#### WHAT YOU HAVE TO DO
Your task is to copy every line of the entries that holds the word "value".

(Items from a dataset)
[Start of section]

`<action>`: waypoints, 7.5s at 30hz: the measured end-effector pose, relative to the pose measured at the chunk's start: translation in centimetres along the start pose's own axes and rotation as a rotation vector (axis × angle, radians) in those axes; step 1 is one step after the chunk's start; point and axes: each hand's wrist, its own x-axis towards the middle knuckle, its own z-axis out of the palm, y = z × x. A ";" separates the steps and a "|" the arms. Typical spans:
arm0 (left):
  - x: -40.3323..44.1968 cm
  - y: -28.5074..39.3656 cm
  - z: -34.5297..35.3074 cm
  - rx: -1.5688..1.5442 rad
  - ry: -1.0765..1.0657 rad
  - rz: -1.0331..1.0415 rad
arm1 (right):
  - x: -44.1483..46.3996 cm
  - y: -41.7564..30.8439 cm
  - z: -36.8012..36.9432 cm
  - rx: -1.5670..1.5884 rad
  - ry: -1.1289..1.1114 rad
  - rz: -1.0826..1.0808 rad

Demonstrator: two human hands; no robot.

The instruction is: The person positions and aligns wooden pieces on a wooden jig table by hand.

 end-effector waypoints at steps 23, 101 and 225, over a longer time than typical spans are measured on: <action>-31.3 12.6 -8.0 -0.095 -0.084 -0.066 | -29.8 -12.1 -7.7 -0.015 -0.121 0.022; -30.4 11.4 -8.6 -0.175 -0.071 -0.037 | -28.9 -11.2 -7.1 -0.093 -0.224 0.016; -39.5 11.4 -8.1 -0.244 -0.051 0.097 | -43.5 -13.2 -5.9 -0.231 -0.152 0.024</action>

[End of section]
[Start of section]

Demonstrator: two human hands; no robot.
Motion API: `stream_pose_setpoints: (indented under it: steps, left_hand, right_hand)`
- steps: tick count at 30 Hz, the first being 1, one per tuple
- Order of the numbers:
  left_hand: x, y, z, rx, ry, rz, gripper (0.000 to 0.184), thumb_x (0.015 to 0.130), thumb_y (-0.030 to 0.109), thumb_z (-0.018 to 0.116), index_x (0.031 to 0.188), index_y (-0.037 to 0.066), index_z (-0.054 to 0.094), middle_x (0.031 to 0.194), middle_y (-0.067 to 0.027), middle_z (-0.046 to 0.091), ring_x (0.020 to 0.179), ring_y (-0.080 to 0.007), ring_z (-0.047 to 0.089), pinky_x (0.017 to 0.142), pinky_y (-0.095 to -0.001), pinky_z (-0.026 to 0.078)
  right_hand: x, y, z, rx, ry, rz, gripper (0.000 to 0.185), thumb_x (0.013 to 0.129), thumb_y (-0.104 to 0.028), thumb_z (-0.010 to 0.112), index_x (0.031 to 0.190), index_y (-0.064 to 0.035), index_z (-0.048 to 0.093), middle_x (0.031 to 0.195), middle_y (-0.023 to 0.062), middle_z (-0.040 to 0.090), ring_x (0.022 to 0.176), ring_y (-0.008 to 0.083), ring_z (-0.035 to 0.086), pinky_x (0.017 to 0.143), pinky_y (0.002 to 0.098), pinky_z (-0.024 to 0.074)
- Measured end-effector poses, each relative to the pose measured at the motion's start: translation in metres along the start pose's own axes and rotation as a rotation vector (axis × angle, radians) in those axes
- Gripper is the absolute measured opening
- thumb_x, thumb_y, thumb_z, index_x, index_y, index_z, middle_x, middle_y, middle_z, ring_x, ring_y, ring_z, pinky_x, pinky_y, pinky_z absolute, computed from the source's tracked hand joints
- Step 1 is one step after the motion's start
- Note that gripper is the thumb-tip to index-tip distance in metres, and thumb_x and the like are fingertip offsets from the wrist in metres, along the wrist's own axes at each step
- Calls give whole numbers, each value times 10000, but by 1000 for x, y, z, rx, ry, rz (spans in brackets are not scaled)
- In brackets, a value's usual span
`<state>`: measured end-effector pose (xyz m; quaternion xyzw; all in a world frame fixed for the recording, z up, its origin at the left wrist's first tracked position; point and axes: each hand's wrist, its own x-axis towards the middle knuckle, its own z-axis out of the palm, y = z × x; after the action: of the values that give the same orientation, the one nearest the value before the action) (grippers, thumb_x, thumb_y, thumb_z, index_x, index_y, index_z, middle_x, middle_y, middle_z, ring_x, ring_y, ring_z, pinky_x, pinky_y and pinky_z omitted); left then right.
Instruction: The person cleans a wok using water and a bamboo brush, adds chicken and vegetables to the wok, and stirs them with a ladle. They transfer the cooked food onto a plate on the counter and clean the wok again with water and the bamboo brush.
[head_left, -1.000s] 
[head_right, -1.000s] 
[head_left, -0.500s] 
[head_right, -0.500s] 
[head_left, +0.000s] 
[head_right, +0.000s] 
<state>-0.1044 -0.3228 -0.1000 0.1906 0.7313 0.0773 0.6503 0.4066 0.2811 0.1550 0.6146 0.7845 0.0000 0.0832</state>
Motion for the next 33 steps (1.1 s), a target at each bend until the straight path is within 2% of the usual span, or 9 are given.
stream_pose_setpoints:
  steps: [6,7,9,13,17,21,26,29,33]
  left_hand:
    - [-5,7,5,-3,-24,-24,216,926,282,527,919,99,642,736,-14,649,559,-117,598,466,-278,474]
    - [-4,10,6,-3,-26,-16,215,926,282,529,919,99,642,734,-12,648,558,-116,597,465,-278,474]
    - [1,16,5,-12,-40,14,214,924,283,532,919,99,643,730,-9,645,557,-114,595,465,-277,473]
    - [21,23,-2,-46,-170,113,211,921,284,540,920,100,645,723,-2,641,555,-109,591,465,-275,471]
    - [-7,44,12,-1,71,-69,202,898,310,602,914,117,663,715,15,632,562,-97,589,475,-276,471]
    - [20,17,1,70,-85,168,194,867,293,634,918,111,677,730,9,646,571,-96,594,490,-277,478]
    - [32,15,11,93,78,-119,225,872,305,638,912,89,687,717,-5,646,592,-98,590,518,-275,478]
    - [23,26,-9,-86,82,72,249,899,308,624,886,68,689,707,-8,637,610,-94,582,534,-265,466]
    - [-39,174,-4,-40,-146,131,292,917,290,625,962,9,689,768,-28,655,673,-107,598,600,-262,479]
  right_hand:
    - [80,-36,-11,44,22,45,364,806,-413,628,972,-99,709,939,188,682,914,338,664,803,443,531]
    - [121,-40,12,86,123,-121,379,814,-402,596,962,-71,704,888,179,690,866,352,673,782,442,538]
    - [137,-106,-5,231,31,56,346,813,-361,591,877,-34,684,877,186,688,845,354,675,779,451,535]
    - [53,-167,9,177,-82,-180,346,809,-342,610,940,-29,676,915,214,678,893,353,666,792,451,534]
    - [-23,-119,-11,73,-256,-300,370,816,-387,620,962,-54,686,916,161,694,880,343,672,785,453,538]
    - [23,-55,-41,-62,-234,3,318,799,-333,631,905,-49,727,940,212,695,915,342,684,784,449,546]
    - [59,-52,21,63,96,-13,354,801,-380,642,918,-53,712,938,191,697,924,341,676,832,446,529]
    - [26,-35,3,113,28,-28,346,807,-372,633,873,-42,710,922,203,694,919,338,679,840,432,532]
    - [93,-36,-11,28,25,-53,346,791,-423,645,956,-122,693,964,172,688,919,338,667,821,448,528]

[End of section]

#### RESULT BELOW
- Calls give whole numbers, each value times 10000, but by 1000 for x, y, z, rx, ry, rz (spans in brackets are not scaled)
- In brackets, a value's usual span
`<state>`: measured end-effector pose (xyz m; quaternion xyzw; all in a world frame fixed for the recording, z up, its origin at the left wrist's first tracked position; point and axes: each hand's wrist, its own x-axis towards the middle knuckle, its own z-axis out of the palm, y = z × x; after the action: of the values that give the same orientation, the one nearest the value before the action) (grippers, thumb_x, thumb_y, thumb_z, index_x, index_y, index_z, middle_x, middle_y, middle_z, ring_x, ring_y, ring_z, pinky_x, pinky_y and pinky_z omitted); left then right.

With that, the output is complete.